I am intrigued, however, with this high-wire act without a net on "Jesus" being possessed by the Astral "Jesus" and then abandoned.
Show me the consistent story here, Giuseppe. Is "Jesus" dead or alive when he yells, "For this was I spared/cursed/forsaken/<your translation here>".
If he is a corpse, he ain't yellin' nothin'. If was alive when he was crucified and screaming about the Injustice of it all, the "Astral Jesus" hasn't abandoned him yet.
Jesus was dead for Paul, when he was on the
Jewish cross (note that the glossa
''and in a death of cross'' in Philippians 2:6-11 is therefore not even pauline). But for "Mark" Jesus was alive, since he was on a
Roman cross. In this latter case, Jesus could cry. But what precisely did he cry?
"my God, why have you abandoned me?"
...or...:
"my God, why have you cursed me?"
Here is the answer:
For the death of Jesus on the cross, we have seen above that Mark was mainly inspired by the chapter LIII of Isaiah and Psalm 22 (99). But the supreme word he sends from Jesus to God should derive the attention "At the ninth hour, says verse 34 of chapter 15 of the Gospel," Jesus cried with a loud voice: "Eloi Eloi lema sabactani" that is, translated (100): "My God my God whay have you abandoned me?".
The exclamation of Jesus is the exact reproduction of the beginning of Psalm 22, but in Aramaic, the language practiced by the Jewish people at the beginning of the Christian era. But in other manuscripts there is an exclamation in Hebrew: "Heli, Heli, lama zaphthani" (101), with the translation: "My God, my God, why hast thou cursed me?"
As Couchoud has pointed out, it is this text that must be primitive, because the Hebrew call: "Heli, Heli" explains much better than the Aramaic call: "Eloi, Eloi", the following verse (15: 35): "When some of those standing near heard this, they said, "Listen, he's calling Elijah." (the prophet of the Bible). It is understandable, Alfaric explained, that "a copyist, knowing Aramaic, has said to himself, according to other passages of Mark, that Jesus spoke rather in that language."
But the second version presents another difference with the first: instead of the Aramaic "sabachthani", "you abandoned me", it contains the word "zaphthani" (also Syriac, and Hebrew term), who would want to say, "you cursed me". This is a second argument to admit that "it is this text that must be primitive".
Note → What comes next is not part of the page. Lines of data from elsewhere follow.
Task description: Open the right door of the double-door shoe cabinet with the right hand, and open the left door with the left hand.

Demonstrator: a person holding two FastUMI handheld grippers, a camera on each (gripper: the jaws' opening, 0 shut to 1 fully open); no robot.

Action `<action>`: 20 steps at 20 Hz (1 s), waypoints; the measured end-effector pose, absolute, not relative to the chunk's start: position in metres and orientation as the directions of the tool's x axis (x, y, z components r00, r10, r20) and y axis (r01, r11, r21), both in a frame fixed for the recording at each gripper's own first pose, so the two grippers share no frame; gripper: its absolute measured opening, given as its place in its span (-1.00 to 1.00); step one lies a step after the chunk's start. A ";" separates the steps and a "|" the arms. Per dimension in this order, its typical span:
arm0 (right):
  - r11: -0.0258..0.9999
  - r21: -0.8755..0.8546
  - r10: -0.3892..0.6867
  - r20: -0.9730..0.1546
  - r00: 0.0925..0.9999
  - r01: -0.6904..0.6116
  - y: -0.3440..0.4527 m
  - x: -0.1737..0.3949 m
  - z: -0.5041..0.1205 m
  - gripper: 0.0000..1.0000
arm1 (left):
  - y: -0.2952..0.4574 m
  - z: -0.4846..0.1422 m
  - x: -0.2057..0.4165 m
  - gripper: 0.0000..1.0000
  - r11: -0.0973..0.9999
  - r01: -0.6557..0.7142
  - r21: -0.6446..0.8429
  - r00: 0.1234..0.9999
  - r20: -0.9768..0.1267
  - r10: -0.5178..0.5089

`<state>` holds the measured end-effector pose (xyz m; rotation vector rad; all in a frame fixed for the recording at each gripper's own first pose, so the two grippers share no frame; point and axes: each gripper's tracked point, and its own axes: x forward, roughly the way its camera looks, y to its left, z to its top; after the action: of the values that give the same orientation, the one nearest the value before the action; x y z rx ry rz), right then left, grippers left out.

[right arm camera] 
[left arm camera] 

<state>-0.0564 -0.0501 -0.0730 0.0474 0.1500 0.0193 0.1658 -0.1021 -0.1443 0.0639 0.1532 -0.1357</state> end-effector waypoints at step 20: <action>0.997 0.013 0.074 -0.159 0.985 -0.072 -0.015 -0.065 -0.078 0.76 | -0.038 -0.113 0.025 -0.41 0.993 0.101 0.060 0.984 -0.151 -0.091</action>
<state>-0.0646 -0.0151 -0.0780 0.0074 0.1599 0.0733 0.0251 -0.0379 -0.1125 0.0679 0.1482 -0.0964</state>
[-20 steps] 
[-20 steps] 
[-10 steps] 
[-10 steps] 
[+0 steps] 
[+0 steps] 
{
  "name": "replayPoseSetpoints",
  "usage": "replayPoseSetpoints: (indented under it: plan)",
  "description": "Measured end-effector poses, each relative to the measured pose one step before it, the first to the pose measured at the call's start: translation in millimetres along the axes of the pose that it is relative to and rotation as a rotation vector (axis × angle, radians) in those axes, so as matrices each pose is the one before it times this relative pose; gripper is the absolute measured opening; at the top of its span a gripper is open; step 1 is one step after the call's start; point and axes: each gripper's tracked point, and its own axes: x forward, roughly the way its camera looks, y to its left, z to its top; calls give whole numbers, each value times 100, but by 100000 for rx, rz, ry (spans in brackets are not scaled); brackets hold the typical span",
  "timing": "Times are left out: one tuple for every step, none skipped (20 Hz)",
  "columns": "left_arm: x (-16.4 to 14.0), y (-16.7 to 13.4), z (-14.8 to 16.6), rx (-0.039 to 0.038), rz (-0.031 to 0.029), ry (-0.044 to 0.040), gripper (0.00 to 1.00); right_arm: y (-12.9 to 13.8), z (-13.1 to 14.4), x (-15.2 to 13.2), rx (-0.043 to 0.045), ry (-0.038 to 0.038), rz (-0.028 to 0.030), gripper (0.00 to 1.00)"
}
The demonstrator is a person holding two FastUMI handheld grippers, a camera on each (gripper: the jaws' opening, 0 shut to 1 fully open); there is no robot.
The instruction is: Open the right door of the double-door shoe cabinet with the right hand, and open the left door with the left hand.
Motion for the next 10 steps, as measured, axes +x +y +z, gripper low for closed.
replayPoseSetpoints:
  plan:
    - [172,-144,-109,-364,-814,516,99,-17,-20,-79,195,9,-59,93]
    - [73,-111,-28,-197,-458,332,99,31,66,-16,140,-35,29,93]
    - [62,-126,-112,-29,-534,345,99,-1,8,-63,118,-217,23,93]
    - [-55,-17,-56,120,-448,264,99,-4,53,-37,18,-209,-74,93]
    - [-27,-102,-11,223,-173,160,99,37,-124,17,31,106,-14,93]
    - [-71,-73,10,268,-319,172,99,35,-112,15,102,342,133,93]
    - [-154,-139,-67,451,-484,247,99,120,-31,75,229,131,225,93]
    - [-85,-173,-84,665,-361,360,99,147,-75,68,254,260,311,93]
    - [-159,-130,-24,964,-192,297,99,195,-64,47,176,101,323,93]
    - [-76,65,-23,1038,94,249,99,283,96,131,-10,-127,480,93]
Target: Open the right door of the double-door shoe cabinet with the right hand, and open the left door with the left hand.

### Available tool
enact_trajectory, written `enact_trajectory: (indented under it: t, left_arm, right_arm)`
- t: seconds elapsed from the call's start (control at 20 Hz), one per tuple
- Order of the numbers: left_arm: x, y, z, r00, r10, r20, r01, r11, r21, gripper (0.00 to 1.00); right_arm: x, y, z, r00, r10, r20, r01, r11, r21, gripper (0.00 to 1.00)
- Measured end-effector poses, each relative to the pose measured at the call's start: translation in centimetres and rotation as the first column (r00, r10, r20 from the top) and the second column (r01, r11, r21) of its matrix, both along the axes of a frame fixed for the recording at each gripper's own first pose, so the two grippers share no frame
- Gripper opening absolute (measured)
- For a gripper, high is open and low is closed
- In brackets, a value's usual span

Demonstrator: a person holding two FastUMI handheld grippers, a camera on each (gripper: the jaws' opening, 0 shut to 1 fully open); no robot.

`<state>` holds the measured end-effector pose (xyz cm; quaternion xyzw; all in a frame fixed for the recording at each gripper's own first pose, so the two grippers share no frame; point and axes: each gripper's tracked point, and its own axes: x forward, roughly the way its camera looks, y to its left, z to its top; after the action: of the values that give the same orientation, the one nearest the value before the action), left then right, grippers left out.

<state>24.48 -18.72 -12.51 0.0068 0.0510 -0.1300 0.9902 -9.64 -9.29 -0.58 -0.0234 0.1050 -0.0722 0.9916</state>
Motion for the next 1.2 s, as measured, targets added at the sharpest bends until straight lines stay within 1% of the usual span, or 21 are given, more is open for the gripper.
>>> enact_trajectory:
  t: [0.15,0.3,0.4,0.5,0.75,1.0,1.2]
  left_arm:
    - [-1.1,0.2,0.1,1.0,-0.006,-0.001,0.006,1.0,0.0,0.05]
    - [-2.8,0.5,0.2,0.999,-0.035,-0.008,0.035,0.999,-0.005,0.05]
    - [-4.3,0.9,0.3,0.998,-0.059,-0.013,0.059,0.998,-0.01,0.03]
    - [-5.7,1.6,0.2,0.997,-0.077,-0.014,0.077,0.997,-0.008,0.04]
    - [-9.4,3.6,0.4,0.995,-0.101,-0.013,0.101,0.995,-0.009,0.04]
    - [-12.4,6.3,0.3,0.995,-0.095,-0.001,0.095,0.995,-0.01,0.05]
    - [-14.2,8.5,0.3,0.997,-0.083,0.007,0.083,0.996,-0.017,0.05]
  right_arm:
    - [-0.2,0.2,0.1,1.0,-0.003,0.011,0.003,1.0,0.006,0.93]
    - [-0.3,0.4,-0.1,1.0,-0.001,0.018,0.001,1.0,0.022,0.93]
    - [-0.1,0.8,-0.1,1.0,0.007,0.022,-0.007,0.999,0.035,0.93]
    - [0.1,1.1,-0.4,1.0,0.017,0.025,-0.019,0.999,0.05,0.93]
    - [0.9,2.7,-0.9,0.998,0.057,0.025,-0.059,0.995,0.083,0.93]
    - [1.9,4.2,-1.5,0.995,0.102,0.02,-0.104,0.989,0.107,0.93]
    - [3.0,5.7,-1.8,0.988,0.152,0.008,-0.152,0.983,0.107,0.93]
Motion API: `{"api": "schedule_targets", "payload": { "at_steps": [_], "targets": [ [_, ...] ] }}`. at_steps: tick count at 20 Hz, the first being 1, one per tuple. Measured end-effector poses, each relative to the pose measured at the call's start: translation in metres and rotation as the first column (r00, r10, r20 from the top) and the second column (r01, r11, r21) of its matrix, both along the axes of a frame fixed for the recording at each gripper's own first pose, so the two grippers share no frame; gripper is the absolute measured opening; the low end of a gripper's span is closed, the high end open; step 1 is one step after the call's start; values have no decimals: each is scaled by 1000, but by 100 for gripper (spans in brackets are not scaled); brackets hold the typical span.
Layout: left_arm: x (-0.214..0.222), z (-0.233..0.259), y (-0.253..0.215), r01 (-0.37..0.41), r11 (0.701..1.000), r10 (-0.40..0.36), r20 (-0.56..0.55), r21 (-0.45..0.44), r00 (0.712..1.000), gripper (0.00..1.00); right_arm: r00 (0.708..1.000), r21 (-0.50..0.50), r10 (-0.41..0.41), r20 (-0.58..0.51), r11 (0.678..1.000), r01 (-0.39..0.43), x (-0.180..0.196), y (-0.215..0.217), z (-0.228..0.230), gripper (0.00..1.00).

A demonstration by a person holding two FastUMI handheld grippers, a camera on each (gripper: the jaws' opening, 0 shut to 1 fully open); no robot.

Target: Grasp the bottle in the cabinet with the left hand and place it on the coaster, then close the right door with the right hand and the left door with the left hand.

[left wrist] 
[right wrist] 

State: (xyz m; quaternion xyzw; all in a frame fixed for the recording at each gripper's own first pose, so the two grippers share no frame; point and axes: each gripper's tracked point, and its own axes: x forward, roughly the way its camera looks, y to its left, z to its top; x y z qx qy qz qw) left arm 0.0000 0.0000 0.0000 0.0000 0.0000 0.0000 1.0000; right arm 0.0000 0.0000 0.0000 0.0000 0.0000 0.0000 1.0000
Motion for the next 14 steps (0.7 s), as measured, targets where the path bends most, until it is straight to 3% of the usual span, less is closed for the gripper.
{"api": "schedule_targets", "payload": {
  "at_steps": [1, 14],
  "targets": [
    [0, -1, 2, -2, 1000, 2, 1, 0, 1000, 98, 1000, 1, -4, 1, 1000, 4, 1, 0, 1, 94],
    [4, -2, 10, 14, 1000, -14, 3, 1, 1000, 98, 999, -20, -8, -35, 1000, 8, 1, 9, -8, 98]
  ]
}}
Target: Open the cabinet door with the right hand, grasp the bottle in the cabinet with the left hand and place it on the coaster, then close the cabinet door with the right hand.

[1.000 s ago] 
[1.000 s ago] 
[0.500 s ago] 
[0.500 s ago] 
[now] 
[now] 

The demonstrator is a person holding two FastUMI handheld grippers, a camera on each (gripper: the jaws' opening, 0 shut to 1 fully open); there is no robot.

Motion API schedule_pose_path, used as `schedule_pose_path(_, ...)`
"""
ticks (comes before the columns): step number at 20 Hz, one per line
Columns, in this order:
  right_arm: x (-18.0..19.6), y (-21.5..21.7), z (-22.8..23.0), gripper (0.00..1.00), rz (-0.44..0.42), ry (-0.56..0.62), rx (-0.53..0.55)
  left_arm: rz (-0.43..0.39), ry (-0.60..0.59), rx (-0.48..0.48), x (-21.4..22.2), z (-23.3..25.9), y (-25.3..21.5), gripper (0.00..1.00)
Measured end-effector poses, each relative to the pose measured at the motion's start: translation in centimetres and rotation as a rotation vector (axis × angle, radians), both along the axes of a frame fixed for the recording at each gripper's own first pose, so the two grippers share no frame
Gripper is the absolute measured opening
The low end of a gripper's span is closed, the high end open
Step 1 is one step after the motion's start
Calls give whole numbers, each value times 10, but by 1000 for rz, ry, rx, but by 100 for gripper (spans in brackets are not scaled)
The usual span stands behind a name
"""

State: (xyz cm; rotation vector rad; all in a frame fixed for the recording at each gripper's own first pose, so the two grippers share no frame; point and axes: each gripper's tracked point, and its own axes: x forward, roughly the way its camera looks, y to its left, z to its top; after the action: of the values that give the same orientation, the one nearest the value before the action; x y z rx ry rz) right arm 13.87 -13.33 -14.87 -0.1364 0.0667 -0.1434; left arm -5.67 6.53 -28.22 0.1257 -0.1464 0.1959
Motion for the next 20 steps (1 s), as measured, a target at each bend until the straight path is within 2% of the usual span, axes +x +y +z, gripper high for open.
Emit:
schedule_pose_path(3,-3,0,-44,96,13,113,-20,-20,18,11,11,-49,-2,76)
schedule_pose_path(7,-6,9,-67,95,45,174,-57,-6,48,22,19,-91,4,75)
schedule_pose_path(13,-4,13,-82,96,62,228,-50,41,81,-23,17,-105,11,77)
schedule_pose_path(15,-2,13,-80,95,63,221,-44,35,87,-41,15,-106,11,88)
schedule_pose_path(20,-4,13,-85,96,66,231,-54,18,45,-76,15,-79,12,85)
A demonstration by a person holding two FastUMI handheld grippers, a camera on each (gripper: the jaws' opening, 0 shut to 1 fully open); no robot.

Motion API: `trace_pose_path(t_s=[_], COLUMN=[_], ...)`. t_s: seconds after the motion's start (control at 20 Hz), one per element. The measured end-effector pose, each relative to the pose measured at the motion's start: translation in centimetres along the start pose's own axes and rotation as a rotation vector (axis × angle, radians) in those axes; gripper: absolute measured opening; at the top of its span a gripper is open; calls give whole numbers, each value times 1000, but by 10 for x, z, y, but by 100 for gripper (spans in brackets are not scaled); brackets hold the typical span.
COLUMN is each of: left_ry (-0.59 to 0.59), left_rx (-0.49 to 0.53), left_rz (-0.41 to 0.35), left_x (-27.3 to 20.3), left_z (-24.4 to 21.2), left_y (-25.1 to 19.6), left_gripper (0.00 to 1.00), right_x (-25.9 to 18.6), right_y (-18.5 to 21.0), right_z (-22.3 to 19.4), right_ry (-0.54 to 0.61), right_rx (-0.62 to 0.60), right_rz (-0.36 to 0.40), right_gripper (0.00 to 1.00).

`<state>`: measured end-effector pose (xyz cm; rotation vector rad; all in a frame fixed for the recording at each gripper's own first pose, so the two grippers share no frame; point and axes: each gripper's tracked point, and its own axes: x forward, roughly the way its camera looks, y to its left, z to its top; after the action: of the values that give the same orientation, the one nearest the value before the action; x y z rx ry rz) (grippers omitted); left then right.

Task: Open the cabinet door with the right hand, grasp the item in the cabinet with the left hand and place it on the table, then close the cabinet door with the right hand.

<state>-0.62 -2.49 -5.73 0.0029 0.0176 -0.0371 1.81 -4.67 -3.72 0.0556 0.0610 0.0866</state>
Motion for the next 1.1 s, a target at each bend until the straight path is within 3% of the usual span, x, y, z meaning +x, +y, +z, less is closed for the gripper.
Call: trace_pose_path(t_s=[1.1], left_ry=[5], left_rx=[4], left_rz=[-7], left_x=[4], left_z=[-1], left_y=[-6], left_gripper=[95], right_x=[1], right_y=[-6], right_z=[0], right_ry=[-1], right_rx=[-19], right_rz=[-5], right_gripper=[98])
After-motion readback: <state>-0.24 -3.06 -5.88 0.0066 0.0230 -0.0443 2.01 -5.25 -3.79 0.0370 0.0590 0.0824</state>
In fact, Alfaric explains, "it is quite understandable that this text has been modified by a copyist, who, having recognized in the first three words the beginning of Psalm 22, will have believed that the fourth had been altered and will have restored from the Psalm. On the contrary, one would not understand that someone had, by himself, modified a sentence of a Psalm put in the mouth of Christ "(103).
However, if we insisted on the philological value of this second version, it is because of its content: "My God, my God, why did you curse me?" We find in the text of Marc the influence of the Pauline Epistles; We have explained above "the scandal of the cross", struck by the curse of Deuteronomy, which in the middle of the first century contained the doctrine of Paul, not only for the Jews, but for the Judeo-Christians (104).
(my free translation from
Marc Stéphane. —
La passion de Jésus, fait d'histoire ou objet de croyance, Paris, Dervy-Livres, 1959, 318 p.)